Friday, December 4, 2015

Hati, Ulul Azmi, dan Prestasi

“Kalian mungkin belum jadi ibu, belum jadi ayah. Tapi pesan saya, setiap kalian bertemu dengan anak-anak, maka jadilah orang tua bagi mereka,” ujar dosen kami, Ibu Alfiasari.

**

Langit Bogor mulai kembali. Hujan menjatuhi tanahnya lagi. Dari asrama menuju kampus aku biasa melewati jalan pintas setapak yang sudah jadi jadwal rutinnya basah oleh sebab sapaan hujan. Musim hujan tiba lagi. Euforia sepatu rusak, kaos kaki basah, dan ujung rok yang bercorak tanah kembali tidak asing. Kebahagiaan melihat bayang langit dari genang air, merasakan tiap tetes menyapa ujung-ujung jemari, dan keindahan menyaksikan rutinitas serta raut manusia pada hari hujan pun kembali lagi.

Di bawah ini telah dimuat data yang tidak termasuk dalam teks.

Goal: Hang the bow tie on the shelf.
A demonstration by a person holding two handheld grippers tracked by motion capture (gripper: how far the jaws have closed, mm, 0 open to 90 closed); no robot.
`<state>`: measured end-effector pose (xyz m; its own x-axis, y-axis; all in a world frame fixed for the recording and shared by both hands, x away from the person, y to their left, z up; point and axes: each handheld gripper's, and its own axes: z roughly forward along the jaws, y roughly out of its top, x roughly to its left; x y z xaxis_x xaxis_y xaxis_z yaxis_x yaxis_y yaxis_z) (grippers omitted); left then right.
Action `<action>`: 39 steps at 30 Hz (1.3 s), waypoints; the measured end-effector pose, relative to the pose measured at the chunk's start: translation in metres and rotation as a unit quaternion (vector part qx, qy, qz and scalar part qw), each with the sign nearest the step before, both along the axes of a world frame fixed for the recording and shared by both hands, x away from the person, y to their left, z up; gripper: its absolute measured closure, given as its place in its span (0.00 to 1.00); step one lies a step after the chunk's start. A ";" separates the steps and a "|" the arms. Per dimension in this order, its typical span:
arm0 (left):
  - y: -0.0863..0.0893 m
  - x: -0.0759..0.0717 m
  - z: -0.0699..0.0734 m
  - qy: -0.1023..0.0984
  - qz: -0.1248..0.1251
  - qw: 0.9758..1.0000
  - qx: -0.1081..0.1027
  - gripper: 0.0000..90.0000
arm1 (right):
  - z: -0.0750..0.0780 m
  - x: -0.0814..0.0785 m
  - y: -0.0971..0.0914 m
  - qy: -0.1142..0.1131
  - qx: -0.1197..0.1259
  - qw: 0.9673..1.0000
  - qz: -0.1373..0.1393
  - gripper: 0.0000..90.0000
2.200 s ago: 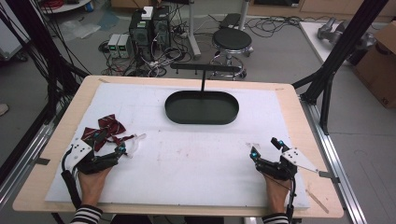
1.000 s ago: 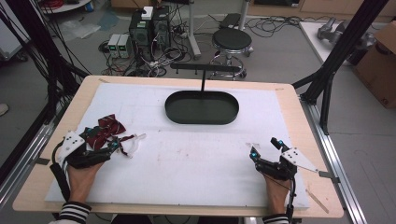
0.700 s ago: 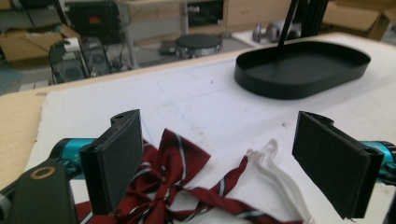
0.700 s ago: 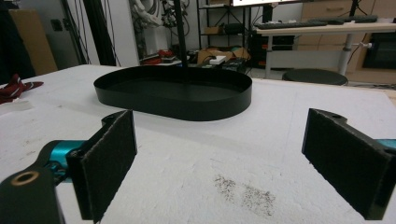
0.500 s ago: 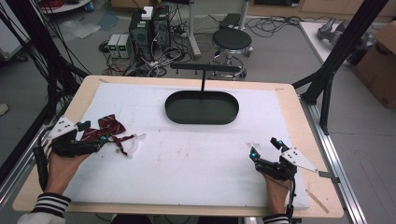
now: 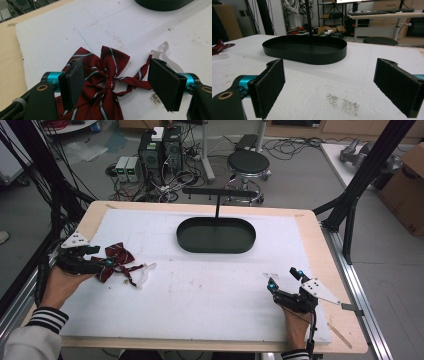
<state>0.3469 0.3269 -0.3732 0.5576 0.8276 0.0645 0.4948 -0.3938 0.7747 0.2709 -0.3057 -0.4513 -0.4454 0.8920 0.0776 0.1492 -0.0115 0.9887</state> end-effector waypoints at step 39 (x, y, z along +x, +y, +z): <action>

Hari itu mendung. Dari sisi kanan dan kiri ruangan kami bisa melihat dengan jelas ekspresi langit yang tidak lagi terang. Ibu Alfiasari di kelas Pengembangan Karakter menyampaikan beberapa pesan di penghujung kuliah. Kalian mungkin belum jadi ibu, belum jadi ayah. Tapi pesan saya, setiap kalian bertemu dengan anak-anak, maka jadilah orang tua bagi mereka. Lebih lanjut, beliau kemudian menyampaikan tentang Healthy Standard.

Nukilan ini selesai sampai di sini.